• [TASK DETAILS]: The data below is to be repeated in full, exactly as shown.

• [AVAILABLE DATA]:
§

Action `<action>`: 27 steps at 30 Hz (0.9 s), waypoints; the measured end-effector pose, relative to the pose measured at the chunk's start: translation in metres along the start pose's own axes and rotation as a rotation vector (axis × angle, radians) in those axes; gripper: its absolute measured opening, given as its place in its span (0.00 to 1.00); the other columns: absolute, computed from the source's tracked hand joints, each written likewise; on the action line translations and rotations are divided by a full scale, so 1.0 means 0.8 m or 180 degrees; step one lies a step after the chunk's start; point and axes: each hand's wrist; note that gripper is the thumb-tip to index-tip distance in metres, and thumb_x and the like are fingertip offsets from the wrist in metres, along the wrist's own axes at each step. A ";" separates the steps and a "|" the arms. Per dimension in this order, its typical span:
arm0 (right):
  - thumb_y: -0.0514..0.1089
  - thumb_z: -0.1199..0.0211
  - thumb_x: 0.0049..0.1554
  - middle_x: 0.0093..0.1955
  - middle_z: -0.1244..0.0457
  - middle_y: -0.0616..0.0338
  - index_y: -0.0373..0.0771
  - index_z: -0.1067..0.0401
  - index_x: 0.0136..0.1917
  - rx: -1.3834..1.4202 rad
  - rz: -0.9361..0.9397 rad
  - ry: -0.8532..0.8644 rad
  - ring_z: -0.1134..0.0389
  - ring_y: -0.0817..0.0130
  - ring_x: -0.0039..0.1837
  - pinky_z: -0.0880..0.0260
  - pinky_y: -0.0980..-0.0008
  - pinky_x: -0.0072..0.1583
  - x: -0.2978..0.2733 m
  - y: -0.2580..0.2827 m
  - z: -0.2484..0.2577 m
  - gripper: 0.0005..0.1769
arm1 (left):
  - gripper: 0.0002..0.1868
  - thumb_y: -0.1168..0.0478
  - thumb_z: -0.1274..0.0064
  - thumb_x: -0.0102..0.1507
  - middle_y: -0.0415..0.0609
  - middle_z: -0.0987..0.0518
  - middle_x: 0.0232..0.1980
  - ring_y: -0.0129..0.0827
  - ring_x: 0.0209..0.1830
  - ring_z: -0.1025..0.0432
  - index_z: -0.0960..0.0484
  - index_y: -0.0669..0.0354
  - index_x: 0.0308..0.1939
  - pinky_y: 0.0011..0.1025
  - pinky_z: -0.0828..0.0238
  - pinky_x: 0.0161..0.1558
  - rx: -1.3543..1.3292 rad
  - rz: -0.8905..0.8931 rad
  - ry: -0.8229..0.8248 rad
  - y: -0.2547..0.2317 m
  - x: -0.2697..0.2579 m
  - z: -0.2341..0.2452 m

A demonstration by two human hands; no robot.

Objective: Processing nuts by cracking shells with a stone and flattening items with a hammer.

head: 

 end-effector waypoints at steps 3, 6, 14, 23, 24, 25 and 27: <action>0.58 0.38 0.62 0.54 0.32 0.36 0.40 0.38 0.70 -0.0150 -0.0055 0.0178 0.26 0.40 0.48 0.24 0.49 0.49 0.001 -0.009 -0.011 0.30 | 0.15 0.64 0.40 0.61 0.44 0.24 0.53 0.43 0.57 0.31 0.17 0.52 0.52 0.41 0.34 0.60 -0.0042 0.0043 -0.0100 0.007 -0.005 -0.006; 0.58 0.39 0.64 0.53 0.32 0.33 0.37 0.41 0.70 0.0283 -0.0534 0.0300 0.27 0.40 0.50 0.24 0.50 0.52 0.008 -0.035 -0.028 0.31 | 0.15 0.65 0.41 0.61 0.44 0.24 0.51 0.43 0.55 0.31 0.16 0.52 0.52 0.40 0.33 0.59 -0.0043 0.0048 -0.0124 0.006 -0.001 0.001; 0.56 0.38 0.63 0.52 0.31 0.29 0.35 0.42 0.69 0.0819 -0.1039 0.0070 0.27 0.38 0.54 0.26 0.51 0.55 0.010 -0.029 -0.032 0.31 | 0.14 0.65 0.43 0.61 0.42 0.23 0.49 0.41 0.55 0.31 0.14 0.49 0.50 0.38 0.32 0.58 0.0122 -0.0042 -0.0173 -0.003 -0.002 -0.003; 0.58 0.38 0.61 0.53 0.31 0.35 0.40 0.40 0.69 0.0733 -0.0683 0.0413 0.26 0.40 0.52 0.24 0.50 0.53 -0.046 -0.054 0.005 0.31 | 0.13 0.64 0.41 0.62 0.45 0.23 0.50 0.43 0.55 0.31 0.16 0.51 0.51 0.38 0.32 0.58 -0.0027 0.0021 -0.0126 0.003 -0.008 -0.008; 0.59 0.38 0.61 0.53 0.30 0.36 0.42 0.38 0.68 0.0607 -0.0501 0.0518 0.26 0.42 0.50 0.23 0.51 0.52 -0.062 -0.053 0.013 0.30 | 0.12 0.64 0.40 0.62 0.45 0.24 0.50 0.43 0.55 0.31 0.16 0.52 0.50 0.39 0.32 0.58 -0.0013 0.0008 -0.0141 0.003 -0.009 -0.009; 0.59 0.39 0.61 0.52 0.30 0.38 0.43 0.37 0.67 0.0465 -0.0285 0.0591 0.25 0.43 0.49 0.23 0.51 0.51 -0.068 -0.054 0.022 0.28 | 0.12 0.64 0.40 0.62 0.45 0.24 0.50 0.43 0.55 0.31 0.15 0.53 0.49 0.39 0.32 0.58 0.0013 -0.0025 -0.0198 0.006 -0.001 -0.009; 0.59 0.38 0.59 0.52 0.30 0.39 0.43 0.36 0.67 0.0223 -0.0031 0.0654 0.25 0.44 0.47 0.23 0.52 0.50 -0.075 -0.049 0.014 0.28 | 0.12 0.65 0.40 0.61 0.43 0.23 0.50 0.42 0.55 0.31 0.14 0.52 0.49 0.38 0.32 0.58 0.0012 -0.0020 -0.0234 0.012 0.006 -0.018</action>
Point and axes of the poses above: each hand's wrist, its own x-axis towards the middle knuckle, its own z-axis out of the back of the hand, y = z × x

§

• [RESULT OF THIS EXERCISE]:
Action `<action>`: 27 steps at 30 Hz (0.9 s), waypoints; the measured end-effector pose, relative to the pose measured at the chunk's start: translation in metres along the start pose's own axes and rotation as a rotation vector (axis × angle, radians) in those axes; gripper: its absolute measured opening, given as its place in its span (0.00 to 1.00); the other columns: absolute, computed from the source's tracked hand joints, each written likewise; on the action line translations and rotations are divided by a full scale, so 1.0 means 0.8 m or 180 degrees; step one lies a step after the chunk's start; point and axes: each hand's wrist; note that gripper is the thumb-tip to index-tip distance in metres, and thumb_x and the like are fingertip offsets from the wrist in metres, along the wrist's own axes at each step. A ";" separates the steps and a "|" the arms. Per dimension in this order, its typical span:
arm0 (right):
  - thumb_y: -0.0514..0.1089
  - thumb_z: -0.1199..0.0211
  - thumb_x: 0.0049..0.1554
  - middle_x: 0.0093..0.1955
  - middle_z: -0.1244..0.0457
  - middle_y: -0.0616..0.0338
  - index_y: -0.0373..0.0771
  - index_z: -0.1067..0.0401
  - index_x: 0.0136..0.1917
  - rx: -1.3834..1.4202 rad
  - rz: -0.9361..0.9397 rad
  - ry: -0.8532..0.8644 rad
  - ring_z: -0.1134..0.0389
  - ring_y: -0.0817..0.0130
  - ring_x: -0.0039..0.1837
  - pinky_z: -0.0880..0.0260
  - pinky_y: -0.0980..-0.0008
  - pinky_x: -0.0072..0.1583
  - x: -0.2978..0.2733 m
  - y: -0.2580..0.2827 m
  - z: -0.2484..0.2577 m
  - gripper: 0.0005..0.1769
arm1 (left):
  - gripper: 0.0002..0.1868
  - thumb_y: -0.1168..0.0478
  - thumb_z: -0.1274..0.0064
  - thumb_x: -0.0102..0.1507
  - middle_y: -0.0415..0.0609
  - middle_z: -0.0987..0.0518
  - middle_x: 0.0232..0.1980
  - ring_y: -0.0129..0.0827
  - ring_x: 0.0209..0.1830
  - ring_z: -0.1025..0.0432
  - index_z: -0.0960..0.0484
  - index_y: -0.0669..0.0354
  - index_x: 0.0308..0.1939
  - pinky_y: 0.0011..0.1025
  - pinky_z: -0.0828..0.0238
  - pinky_x: 0.0161..0.1558
  - rx: -1.3543..1.3292 rad
  - rz: -0.8905..0.8931 rad
  - ry: -0.8229..0.8248 rad
  - y: -0.2547..0.2317 m
  - x: -0.2697..0.2579 m
  - z: -0.2341..0.2452 m

A demonstration by two human hands; no robot.

Objective: Processing nuts by cracking shells with a stone and flattening items with a hammer.

head: 

 end-effector waypoints at steps 3, 6, 14, 23, 24, 25 and 27: <action>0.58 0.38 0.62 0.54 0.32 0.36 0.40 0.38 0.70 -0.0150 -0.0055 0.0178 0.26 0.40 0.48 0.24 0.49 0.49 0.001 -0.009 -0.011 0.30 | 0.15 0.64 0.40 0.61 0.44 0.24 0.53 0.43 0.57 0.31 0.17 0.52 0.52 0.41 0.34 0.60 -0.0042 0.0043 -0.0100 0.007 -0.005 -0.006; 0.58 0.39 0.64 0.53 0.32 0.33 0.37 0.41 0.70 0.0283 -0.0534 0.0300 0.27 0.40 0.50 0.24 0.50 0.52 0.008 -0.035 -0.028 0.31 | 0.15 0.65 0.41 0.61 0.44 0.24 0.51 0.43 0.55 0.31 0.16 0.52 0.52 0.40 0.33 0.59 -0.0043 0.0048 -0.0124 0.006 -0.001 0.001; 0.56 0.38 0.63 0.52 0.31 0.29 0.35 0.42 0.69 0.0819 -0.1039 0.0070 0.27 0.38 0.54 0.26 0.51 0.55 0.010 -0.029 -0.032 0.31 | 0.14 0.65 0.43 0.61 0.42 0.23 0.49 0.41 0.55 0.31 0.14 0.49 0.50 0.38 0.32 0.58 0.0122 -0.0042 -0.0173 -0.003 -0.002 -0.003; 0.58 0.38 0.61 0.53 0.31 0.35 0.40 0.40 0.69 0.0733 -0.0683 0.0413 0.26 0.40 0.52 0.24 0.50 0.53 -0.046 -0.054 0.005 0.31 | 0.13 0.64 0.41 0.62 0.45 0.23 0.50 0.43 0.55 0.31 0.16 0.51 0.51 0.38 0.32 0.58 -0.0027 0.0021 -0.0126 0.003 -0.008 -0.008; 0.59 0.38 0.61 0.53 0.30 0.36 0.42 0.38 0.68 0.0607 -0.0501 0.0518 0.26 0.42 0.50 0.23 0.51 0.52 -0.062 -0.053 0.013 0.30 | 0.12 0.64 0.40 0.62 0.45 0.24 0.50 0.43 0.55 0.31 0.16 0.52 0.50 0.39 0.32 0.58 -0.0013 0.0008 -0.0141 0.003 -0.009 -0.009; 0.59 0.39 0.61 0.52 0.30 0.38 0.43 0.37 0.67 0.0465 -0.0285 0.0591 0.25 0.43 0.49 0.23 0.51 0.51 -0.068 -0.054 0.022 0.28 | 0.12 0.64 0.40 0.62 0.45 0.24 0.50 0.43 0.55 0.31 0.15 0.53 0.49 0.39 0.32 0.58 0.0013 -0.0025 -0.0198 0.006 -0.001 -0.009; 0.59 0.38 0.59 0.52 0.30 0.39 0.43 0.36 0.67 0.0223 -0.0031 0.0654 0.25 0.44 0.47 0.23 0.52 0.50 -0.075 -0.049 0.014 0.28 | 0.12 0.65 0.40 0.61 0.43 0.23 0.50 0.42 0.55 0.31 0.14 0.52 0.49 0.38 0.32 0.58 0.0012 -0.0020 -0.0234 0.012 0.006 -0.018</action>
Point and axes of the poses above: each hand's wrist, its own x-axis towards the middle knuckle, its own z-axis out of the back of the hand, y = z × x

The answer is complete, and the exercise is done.